Three reports recently presented scholarships

Richmond Hill High School senior Jacey Shanholtzer received the Dawn Harrington Berry Spotlight Award, which was awarded by the Richmond Hill Community Theatre and includes a $500 scholarship. The award was created in memory of Dawn Harrington Berry, a long time RHCT member and president who died in 2016.

Garden Club

The Richmond Hill Garden Club recently awarded a $1,000 scholarship to Katherine Wood and a $500 scholarship to Carly Vargas, both seniors graduating from Richmond Hill High School.

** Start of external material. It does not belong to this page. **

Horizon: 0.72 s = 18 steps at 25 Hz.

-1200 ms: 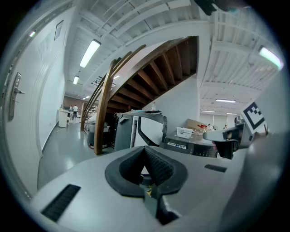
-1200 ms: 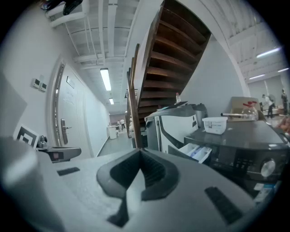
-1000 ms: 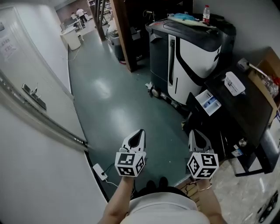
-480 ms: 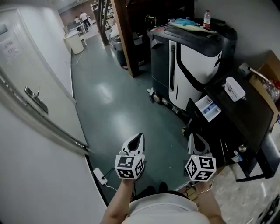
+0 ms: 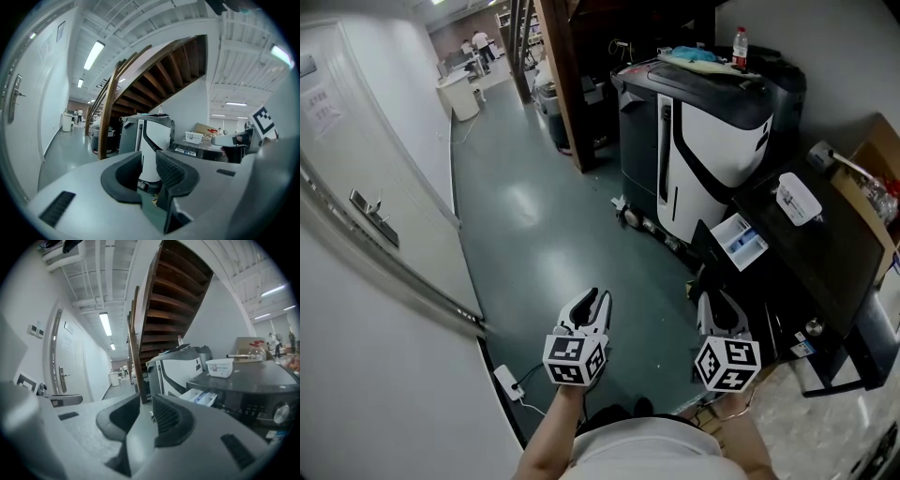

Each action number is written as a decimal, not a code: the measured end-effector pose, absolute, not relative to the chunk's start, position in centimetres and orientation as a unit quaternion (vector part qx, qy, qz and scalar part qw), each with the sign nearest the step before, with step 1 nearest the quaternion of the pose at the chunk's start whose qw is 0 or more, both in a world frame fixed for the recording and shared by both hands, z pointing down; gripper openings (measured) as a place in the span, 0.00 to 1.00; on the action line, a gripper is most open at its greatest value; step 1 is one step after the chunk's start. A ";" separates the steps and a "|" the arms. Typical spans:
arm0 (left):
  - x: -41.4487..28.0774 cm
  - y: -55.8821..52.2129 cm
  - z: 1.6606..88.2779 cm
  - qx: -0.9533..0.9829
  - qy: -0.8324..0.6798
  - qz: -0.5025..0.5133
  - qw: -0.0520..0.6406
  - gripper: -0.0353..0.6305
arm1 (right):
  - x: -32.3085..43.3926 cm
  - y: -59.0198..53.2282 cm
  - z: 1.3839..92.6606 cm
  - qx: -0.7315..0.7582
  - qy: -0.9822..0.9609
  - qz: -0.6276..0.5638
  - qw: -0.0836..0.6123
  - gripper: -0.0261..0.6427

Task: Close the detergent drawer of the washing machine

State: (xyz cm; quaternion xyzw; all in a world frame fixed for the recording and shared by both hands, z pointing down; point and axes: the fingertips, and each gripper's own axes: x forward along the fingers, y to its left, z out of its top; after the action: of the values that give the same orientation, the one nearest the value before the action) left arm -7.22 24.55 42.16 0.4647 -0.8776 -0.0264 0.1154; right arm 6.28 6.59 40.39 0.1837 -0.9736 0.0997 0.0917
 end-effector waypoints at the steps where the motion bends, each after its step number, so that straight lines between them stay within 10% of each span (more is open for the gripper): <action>1: -7.2 24.3 42.1 0.465 -0.877 -0.028 0.116 0.18 | 6.4 6.3 40.5 0.184 -0.973 0.101 0.093 0.15; 18: -7.6 20.0 42.2 0.485 -0.867 -0.019 0.117 0.22 | 7.3 2.3 41.7 0.228 -0.963 0.098 0.106 0.17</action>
State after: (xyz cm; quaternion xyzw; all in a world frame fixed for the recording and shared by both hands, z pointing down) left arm -7.59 19.99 42.25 0.4848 -0.8666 -0.0194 0.1168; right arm 7.33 2.35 41.70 0.2282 -0.9629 0.0982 0.1057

The awards were presented May 8 during Honors Night at RHHS.

Wood plans to attend Green Mountain College in Vermont and major in environmental studies.

Vargas plans to attend Tennessee Technological University in Cookeville, Tennessee, to pursue a degree in either environmental studies or biology.

The garden club awards a $1,000 scholarship annually to a local high school senior who plans to major in a field related to environmental concerns, plants and/or gardening.

This year, due to having two exceptional candidates, the garden club awarded an additional $500 scholarship.

Exchange Club

The Exchange Club of Richmond Hill recently named Caroline Odom as its student of the year.

The club each month during the school year names a student of the month, and the student of the year is chosen from among those winners.

Awards are based on academic performance, community involvement and leadership.

Monthly winners receive $100, with the annual winner getting a $1,000 scholarship.

The Exchange Club has been recognizing students for more than 30 years.

Odom will go on to compete in the Georgia District Exchange Club against students from across the state.